▸ Problem to work on
In the records below, tally every line containing "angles". Report only the total.

▸ Records
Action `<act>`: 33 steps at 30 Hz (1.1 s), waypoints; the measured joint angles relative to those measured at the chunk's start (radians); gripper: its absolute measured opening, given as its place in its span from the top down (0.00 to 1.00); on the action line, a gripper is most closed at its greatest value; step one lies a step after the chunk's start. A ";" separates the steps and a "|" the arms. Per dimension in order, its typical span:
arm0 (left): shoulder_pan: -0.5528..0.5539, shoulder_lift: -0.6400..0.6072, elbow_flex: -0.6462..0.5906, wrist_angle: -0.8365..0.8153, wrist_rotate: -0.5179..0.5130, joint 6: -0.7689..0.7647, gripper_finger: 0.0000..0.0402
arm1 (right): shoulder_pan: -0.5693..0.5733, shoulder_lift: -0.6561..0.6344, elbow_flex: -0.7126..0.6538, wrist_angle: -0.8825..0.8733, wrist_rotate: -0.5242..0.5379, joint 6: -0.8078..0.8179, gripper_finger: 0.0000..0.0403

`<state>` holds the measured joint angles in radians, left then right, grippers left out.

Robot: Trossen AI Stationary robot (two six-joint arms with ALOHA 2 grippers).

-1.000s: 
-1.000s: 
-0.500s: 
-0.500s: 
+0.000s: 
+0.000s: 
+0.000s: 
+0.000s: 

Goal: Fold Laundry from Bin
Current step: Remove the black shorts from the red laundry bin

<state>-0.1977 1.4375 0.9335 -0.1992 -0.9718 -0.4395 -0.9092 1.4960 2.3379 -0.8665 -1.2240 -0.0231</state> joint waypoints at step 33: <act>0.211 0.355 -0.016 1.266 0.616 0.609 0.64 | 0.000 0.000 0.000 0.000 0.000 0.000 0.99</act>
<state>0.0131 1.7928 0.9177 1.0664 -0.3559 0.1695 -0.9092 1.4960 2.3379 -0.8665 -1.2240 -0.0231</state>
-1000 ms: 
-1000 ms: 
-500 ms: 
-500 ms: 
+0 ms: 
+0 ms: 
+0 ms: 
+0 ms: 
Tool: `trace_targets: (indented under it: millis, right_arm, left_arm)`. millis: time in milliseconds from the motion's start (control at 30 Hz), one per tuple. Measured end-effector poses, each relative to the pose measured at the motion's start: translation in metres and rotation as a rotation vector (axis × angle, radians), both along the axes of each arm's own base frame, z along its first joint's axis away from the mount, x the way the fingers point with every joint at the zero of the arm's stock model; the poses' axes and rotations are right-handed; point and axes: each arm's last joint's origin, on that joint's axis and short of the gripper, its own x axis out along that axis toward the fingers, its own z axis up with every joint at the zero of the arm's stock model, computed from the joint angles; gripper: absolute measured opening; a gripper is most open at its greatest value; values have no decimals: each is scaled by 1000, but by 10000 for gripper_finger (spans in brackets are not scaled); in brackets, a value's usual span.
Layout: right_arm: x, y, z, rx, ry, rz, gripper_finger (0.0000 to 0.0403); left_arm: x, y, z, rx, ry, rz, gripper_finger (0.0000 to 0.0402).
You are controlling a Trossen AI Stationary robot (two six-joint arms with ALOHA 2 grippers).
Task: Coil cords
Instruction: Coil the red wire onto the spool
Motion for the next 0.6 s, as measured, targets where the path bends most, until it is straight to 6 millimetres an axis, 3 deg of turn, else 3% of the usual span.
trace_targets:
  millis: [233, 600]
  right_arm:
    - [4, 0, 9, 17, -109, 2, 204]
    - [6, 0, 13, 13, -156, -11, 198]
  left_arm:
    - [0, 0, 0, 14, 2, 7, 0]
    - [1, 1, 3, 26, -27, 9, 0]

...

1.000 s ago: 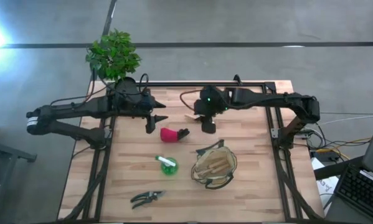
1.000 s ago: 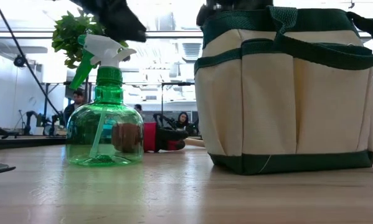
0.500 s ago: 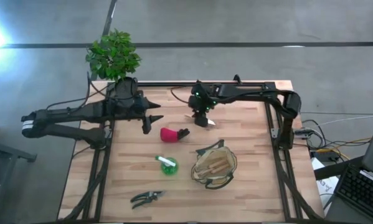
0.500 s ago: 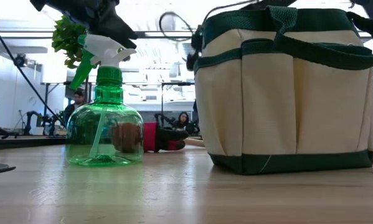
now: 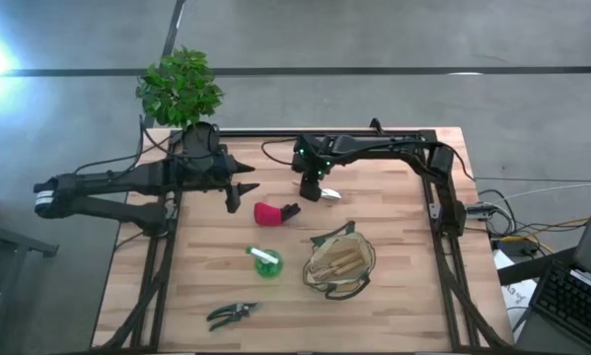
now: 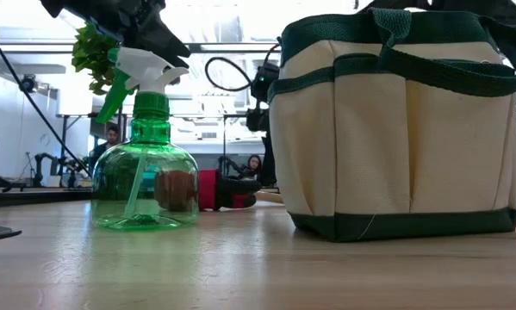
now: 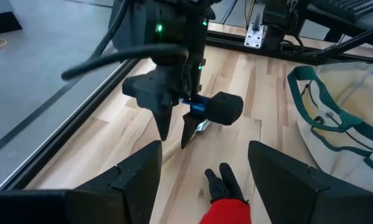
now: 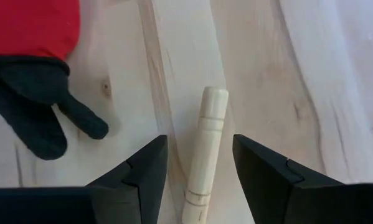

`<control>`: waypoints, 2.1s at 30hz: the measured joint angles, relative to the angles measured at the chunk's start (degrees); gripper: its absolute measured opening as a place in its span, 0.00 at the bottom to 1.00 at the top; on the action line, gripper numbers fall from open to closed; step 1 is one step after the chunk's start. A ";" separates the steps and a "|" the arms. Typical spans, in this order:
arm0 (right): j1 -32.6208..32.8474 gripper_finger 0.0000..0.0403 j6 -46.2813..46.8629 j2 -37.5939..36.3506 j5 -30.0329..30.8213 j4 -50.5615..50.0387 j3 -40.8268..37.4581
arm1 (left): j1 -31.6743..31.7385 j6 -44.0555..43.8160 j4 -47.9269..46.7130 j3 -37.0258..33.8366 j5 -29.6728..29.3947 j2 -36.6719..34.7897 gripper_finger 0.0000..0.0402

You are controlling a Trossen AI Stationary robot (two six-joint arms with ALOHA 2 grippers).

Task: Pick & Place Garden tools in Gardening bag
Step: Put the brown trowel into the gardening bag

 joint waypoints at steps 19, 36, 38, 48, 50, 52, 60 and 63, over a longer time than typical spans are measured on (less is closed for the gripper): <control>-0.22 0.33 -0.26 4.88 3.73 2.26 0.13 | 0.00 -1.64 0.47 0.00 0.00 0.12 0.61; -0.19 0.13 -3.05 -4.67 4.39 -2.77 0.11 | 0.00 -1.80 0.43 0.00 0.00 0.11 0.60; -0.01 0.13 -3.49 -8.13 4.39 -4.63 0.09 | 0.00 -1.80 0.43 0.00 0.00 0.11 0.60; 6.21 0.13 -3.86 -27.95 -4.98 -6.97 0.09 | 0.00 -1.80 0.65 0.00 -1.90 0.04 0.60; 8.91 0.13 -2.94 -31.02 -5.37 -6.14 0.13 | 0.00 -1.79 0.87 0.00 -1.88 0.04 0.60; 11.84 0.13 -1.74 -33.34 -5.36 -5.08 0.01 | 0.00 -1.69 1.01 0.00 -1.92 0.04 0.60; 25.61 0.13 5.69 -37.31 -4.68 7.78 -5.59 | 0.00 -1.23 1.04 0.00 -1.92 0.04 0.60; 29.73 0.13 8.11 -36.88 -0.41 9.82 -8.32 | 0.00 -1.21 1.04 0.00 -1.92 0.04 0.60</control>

▸ Exercise solution
4